• Task instructions
Quote every entry word for word.

• Input for this task
####################

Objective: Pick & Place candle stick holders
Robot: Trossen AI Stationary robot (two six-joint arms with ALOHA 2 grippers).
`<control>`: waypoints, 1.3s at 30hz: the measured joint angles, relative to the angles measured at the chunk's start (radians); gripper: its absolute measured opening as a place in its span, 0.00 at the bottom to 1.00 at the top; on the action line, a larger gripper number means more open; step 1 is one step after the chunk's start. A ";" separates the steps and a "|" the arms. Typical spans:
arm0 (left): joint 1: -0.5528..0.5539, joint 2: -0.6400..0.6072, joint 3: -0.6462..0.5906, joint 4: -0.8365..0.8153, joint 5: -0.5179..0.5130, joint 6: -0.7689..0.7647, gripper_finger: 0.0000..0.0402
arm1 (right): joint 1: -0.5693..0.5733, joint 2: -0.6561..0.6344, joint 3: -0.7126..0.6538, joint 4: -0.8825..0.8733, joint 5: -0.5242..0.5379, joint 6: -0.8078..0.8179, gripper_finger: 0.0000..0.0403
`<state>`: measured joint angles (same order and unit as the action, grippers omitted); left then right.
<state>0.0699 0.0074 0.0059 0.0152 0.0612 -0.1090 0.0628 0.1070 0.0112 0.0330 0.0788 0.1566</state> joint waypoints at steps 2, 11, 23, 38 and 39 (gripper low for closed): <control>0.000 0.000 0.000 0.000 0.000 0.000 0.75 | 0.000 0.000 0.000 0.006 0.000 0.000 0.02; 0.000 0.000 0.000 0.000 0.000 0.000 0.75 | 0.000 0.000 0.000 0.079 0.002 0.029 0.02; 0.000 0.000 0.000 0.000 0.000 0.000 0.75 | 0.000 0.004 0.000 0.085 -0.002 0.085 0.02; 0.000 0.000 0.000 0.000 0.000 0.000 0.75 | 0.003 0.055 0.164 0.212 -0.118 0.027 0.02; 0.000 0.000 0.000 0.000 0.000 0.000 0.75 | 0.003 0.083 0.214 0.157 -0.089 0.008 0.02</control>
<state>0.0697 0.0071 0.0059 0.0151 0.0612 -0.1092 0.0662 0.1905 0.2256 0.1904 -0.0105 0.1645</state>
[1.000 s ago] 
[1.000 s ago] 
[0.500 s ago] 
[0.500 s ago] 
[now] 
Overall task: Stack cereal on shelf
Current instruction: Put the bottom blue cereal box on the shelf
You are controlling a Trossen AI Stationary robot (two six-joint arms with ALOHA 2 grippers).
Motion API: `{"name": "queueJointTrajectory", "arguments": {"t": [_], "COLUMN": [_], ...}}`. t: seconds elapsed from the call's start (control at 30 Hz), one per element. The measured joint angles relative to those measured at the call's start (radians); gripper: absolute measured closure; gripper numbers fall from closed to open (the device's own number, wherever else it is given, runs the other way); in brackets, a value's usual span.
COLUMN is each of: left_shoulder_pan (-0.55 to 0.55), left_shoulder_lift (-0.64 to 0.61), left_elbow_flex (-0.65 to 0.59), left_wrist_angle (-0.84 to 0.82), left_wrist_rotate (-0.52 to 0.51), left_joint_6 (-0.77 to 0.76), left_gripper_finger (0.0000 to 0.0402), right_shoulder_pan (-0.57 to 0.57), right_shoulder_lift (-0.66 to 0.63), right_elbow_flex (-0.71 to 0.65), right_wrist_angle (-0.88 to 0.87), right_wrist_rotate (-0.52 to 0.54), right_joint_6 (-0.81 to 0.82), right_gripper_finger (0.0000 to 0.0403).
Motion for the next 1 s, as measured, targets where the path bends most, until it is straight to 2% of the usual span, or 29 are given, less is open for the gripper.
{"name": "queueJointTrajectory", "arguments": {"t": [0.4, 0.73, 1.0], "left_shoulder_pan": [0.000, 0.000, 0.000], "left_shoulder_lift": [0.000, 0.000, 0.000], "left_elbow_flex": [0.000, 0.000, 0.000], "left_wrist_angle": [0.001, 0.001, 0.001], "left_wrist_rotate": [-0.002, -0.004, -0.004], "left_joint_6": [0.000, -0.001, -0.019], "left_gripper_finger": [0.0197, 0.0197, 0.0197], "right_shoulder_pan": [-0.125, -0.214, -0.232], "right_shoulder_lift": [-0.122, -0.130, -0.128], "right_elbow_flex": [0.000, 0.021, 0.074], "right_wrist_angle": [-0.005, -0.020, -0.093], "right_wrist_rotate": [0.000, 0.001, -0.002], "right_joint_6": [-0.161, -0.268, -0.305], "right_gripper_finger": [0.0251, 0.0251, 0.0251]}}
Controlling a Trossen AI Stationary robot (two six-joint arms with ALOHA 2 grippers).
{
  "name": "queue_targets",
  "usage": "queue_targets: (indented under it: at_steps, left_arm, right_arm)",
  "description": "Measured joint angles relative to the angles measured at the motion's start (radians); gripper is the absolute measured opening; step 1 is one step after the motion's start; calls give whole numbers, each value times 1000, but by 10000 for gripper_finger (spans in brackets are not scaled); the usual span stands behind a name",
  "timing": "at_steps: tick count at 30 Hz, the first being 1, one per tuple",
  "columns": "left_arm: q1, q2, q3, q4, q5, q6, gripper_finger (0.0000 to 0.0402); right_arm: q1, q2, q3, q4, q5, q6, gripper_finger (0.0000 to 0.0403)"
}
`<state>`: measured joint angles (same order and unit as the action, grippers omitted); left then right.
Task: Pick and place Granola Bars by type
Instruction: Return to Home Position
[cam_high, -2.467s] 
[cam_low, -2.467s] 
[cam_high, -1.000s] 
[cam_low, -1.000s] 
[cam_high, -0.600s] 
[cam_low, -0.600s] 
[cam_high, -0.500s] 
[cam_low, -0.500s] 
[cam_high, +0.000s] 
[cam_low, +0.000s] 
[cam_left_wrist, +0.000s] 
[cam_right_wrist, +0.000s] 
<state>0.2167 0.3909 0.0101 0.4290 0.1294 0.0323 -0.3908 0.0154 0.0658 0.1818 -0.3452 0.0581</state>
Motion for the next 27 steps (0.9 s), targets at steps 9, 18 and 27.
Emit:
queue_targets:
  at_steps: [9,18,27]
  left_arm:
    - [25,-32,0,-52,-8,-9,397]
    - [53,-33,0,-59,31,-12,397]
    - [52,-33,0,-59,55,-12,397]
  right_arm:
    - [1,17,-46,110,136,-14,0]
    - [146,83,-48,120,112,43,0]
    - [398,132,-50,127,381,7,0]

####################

• Task solution
Objective: Pick & Place candle stick holders
Robot: Trossen AI Stationary robot (two six-joint arms with ALOHA 2 grippers).
`<control>`: waypoints, 1.3s at 30hz: the measured joint angles, relative to the angles measured at the chunk's start (radians); gripper: its absolute measured opening as a place in its span, 0.00 at the bottom to 1.00 at the top; on the action line, a larger gripper number means more open; step 1 is one step after the chunk's start. A ";" separates the steps and a "|" the arms. Typical spans:
arm0 (left): joint 1: -0.5528..0.5539, joint 2: -0.6400..0.6072, joint 3: -0.6462..0.5906, joint 4: -0.8365..0.8153, joint 5: -0.5179..0.5130, joint 6: -0.7689..0.7647, gripper_finger: 0.0000..0.0402
arm1 (right): joint 1: -0.5693..0.5733, joint 2: -0.6561..0.6344, joint 3: -0.7126..0.6538, joint 4: -0.8825..0.8733, joint 5: -0.5242..0.5379, joint 6: -0.8078..0.8179, gripper_finger: 0.0000..0.0403
`<state>`: measured joint angles (same order and unit as the action, grippers omitted); left then right.
<state>0.0699 0.0074 0.0059 0.0152 0.0612 -0.1090 0.0628 0.1070 0.0112 0.0330 0.0788 0.1566</state> joint waypoints at steps 2, 11, 23, 38 and 39 (gripper low for closed): <control>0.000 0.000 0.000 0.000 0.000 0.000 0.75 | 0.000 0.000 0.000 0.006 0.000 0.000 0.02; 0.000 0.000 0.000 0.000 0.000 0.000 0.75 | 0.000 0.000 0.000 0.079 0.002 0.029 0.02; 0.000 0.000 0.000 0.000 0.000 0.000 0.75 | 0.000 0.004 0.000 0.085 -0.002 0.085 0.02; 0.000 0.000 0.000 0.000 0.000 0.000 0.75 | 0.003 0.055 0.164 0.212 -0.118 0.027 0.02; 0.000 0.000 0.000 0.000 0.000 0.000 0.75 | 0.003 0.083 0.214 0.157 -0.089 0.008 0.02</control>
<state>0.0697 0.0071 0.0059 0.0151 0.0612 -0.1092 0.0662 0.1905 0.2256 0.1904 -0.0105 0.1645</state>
[1.000 s ago] 
[1.000 s ago] 
[0.500 s ago] 
[0.500 s ago] 
[now] 
Overall task: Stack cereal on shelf
Current instruction: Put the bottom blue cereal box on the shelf
You are controlling a Trossen AI Stationary robot (two six-joint arms with ALOHA 2 grippers).
Motion API: `{"name": "queueJointTrajectory", "arguments": {"t": [_], "COLUMN": [_], ...}}`. t: seconds elapsed from the call's start (control at 30 Hz), one per element. The measured joint angles relative to those measured at the call's start (radians); gripper: absolute measured closure; gripper numbers fall from closed to open (the device's own number, wherever else it is given, runs the other way); in brackets, a value's usual span.
COLUMN is each of: left_shoulder_pan (-0.55 to 0.55), left_shoulder_lift (-0.64 to 0.61), left_elbow_flex (-0.65 to 0.59), left_wrist_angle (-0.84 to 0.82), left_wrist_rotate (-0.52 to 0.51), left_joint_6 (-0.77 to 0.76), left_gripper_finger (0.0000 to 0.0402), right_shoulder_pan (-0.57 to 0.57), right_shoulder_lift (-0.66 to 0.63), right_elbow_flex (-0.71 to 0.65), right_wrist_angle (-0.88 to 0.87), right_wrist_rotate (-0.52 to 0.54), right_joint_6 (-0.81 to 0.82), right_gripper_finger (0.0000 to 0.0403).
Motion for the next 1 s, as measured, targets where the path bends most, until it is straight to 2% of the usual span, or 29 are given, less is open for the gripper.
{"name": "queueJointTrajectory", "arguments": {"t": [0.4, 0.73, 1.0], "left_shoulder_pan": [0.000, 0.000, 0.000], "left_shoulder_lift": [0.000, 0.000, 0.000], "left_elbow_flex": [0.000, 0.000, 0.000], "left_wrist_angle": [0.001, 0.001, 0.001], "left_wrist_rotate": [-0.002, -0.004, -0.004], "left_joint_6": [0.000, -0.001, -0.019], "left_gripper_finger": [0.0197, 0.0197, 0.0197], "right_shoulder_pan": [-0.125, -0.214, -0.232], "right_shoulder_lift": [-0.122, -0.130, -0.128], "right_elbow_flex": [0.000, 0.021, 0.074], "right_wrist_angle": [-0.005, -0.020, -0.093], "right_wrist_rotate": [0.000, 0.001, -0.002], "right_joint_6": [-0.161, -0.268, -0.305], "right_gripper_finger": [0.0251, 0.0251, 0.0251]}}
Controlling a Trossen AI Stationary robot (two six-joint arms with ALOHA 2 grippers).
{
  "name": "queue_targets",
  "usage": "queue_targets: (indented under it: at_steps, left_arm, right_arm)",
  "description": "Measured joint angles relative to the angles measured at the motion's start (radians); gripper is the absolute measured opening; step 1 is one step after the motion's start; calls give whole numbers, each value times 1000, but by 10000 for gripper_finger (spans in brackets are not scaled); the usual span stands behind a name",
  "timing": "at_steps: tick count at 30 Hz, the first being 1, one per tuple",
  "columns": "left_arm: q1, q2, q3, q4, q5, q6, gripper_finger (0.0000 to 0.0402); right_arm: q1, q2, q3, q4, q5, q6, gripper_finger (0.0000 to 0.0403)"
}
`<state>`: measured joint angles (same order and unit as the action, grippers omitted); left then right.
Task: Pick and place Granola Bars by type
Instruction: Return to Home Position
[cam_high, -2.467s] 
[cam_low, -2.467s] 
[cam_high, -1.000s] 
[cam_low, -1.000s] 
[cam_high, -0.600s] 
[cam_low, -0.600s] 
[cam_high, -0.500s] 
[cam_low, -0.500s] 
[cam_high, +0.000s] 
[cam_low, +0.000s] 
[cam_left_wrist, +0.000s] 
[cam_right_wrist, +0.000s] 
<state>0.2167 0.3909 0.0101 0.4290 0.1294 0.0323 -0.3908 0.0154 0.0658 0.1818 -0.3452 0.0581</state>
Motion for the next 27 steps (0.9 s), targets at steps 9, 18 and 27.
Emit:
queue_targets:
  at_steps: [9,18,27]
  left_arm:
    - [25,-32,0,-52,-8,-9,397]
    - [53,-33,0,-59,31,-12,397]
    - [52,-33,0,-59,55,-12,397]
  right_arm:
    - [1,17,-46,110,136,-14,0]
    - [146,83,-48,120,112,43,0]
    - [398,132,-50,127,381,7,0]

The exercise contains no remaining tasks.